## Brief
Once the pictures are set aside, transcribe the remaining data exactly.

## Input data
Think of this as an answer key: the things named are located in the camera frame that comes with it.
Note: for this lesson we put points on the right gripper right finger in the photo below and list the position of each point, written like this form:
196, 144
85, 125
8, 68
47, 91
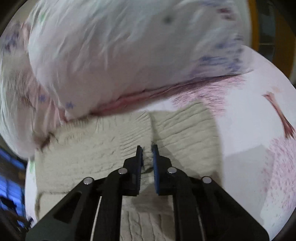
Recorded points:
203, 210

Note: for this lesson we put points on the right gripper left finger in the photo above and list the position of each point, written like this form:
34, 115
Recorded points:
92, 209

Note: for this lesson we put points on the beige cable-knit sweater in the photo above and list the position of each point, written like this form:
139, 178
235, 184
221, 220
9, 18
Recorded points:
94, 147

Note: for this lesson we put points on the blue striped curtain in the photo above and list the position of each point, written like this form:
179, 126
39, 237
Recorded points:
13, 173

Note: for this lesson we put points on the pink floral bed sheet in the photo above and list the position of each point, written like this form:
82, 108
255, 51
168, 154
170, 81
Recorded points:
255, 115

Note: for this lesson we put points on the pink floral pillow, left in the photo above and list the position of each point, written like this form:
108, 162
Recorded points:
28, 113

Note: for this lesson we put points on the pink floral pillow, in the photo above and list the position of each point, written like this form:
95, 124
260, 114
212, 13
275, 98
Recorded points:
28, 113
90, 53

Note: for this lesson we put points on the pink floral pillow, right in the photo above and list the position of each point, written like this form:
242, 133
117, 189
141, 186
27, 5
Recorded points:
90, 53

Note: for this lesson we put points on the orange wooden door frame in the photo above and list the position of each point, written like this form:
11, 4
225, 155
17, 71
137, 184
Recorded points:
263, 28

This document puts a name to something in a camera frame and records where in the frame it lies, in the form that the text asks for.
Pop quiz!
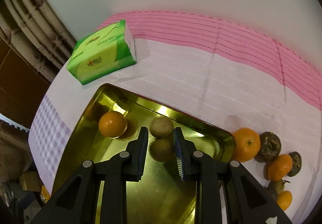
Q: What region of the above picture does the pink purple checkered tablecloth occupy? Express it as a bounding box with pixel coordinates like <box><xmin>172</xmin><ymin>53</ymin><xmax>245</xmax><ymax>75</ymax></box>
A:
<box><xmin>29</xmin><ymin>11</ymin><xmax>321</xmax><ymax>223</ymax></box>

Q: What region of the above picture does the green tissue pack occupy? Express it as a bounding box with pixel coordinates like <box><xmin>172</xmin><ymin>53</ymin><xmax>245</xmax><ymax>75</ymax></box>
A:
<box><xmin>67</xmin><ymin>20</ymin><xmax>136</xmax><ymax>85</ymax></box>

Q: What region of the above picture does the small brown longan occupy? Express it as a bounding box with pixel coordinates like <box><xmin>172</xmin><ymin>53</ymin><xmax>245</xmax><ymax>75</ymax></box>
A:
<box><xmin>150</xmin><ymin>117</ymin><xmax>174</xmax><ymax>138</ymax></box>
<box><xmin>150</xmin><ymin>139</ymin><xmax>174</xmax><ymax>162</ymax></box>

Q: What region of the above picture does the olive green small fruit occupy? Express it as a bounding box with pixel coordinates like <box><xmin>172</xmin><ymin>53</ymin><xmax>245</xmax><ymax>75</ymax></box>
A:
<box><xmin>268</xmin><ymin>179</ymin><xmax>290</xmax><ymax>195</ymax></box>

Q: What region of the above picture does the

## Output for this task
Think of this as an answer key: the things named are located in the camera frame that comes with it.
Note: for this lesson we put points on the right gripper right finger in the photo below and list the position of each point, written like this form:
196, 144
85, 125
8, 68
47, 91
Recorded points:
203, 210

Note: for this lesson we put points on the right gripper left finger in the photo above and list the position of each point, written like this form:
34, 115
Recorded points:
92, 209

Note: for this lesson we put points on the beige cable-knit sweater in the photo above and list the position of each point, written like this form:
139, 178
235, 184
221, 220
9, 18
Recorded points:
94, 147

Note: for this lesson we put points on the blue striped curtain in the photo above and list the position of each point, written like this form:
179, 126
39, 237
Recorded points:
13, 173

Note: for this lesson we put points on the pink floral bed sheet in the photo above and list the position of each point, written like this form:
82, 108
255, 51
168, 154
170, 81
Recorded points:
255, 115

Note: for this lesson we put points on the pink floral pillow, left in the photo above and list the position of each point, written like this form:
108, 162
Recorded points:
28, 113

Note: for this lesson we put points on the pink floral pillow, in the photo above and list the position of each point, written like this form:
95, 124
260, 114
212, 13
275, 98
Recorded points:
28, 113
90, 53

Note: for this lesson we put points on the pink floral pillow, right in the photo above and list the position of each point, written like this form:
242, 133
117, 189
141, 186
27, 5
Recorded points:
90, 53

Note: for this lesson we put points on the orange wooden door frame in the photo above and list the position of each point, written like this form:
11, 4
225, 155
17, 71
137, 184
Recorded points:
263, 28

This document puts a name to something in a camera frame and records where in the frame it lies, in the form that the text asks for.
Pop quiz!
Q: What region of the above picture does the pink purple checkered tablecloth occupy? Express it as a bounding box with pixel coordinates like <box><xmin>172</xmin><ymin>53</ymin><xmax>245</xmax><ymax>75</ymax></box>
A:
<box><xmin>29</xmin><ymin>11</ymin><xmax>321</xmax><ymax>223</ymax></box>

Q: What region of the above picture does the green tissue pack occupy? Express it as a bounding box with pixel coordinates like <box><xmin>172</xmin><ymin>53</ymin><xmax>245</xmax><ymax>75</ymax></box>
A:
<box><xmin>67</xmin><ymin>20</ymin><xmax>136</xmax><ymax>85</ymax></box>

Q: What region of the above picture does the small brown longan occupy? Express it as a bounding box with pixel coordinates like <box><xmin>172</xmin><ymin>53</ymin><xmax>245</xmax><ymax>75</ymax></box>
A:
<box><xmin>150</xmin><ymin>117</ymin><xmax>174</xmax><ymax>138</ymax></box>
<box><xmin>150</xmin><ymin>139</ymin><xmax>174</xmax><ymax>162</ymax></box>

Q: What region of the above picture does the olive green small fruit occupy? Express it as a bounding box with pixel coordinates like <box><xmin>172</xmin><ymin>53</ymin><xmax>245</xmax><ymax>75</ymax></box>
A:
<box><xmin>268</xmin><ymin>179</ymin><xmax>290</xmax><ymax>195</ymax></box>

Q: What region of the above picture does the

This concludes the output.